§ **WORK TO BE COMPLETED**: Exactly reproduce the line that contains "Could you mark the region of the black right gripper right" and all lines after it in the entries below, through the very last line.

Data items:
_____

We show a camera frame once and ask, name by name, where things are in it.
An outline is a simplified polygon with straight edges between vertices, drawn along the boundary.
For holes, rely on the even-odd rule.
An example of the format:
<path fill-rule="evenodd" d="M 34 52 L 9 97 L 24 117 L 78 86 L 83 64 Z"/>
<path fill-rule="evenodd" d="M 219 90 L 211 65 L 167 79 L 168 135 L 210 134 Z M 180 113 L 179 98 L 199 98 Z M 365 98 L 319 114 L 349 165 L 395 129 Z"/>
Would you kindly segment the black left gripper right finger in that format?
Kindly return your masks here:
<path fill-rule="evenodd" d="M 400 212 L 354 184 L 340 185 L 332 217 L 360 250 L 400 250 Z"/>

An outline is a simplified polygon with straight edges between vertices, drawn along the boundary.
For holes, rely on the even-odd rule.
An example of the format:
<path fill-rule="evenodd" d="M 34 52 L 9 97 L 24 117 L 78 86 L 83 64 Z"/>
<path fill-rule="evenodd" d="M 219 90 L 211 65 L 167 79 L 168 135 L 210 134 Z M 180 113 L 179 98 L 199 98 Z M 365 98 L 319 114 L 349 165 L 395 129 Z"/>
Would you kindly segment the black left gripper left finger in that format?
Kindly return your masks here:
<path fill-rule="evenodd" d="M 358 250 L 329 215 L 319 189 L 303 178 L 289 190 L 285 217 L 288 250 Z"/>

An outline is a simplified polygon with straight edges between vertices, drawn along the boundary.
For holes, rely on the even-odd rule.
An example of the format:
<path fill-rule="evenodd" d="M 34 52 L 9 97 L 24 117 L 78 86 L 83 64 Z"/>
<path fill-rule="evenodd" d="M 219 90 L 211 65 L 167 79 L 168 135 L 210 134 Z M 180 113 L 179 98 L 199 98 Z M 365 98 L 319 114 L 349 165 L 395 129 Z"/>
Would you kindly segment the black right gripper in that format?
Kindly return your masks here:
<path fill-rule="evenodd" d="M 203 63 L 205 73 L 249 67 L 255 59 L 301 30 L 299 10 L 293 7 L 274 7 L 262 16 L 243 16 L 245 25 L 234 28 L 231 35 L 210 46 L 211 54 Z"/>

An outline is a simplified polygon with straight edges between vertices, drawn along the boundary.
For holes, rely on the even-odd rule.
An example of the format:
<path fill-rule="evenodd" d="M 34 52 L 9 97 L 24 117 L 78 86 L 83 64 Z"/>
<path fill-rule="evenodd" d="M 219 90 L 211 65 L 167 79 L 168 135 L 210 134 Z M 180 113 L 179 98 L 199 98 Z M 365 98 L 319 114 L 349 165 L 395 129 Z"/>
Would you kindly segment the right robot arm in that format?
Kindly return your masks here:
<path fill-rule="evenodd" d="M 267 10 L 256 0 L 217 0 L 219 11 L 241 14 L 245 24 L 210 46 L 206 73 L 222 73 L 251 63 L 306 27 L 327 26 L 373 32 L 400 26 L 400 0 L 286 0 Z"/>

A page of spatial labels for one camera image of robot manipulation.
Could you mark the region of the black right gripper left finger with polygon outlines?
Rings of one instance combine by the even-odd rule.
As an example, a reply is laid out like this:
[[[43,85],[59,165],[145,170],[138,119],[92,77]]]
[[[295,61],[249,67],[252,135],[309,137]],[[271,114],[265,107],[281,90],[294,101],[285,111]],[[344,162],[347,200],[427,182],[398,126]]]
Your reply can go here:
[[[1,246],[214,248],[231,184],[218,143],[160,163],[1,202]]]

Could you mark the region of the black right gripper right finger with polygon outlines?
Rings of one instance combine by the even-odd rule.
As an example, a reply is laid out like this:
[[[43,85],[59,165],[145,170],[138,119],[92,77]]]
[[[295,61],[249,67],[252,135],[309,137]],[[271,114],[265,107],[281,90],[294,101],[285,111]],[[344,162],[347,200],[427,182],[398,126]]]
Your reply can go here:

_____

§ **WRITTEN SOLUTION**:
Could you mark the region of the black right gripper right finger with polygon outlines?
Rings of one instance combine by the even-odd rule.
As an example, a reply is laid out like this:
[[[43,85],[59,165],[145,170],[138,119],[92,77]]]
[[[295,61],[249,67],[252,135],[309,137]],[[271,114],[265,107],[281,90],[294,101],[285,111]],[[344,162],[347,200],[427,182],[398,126]]]
Your reply can go here:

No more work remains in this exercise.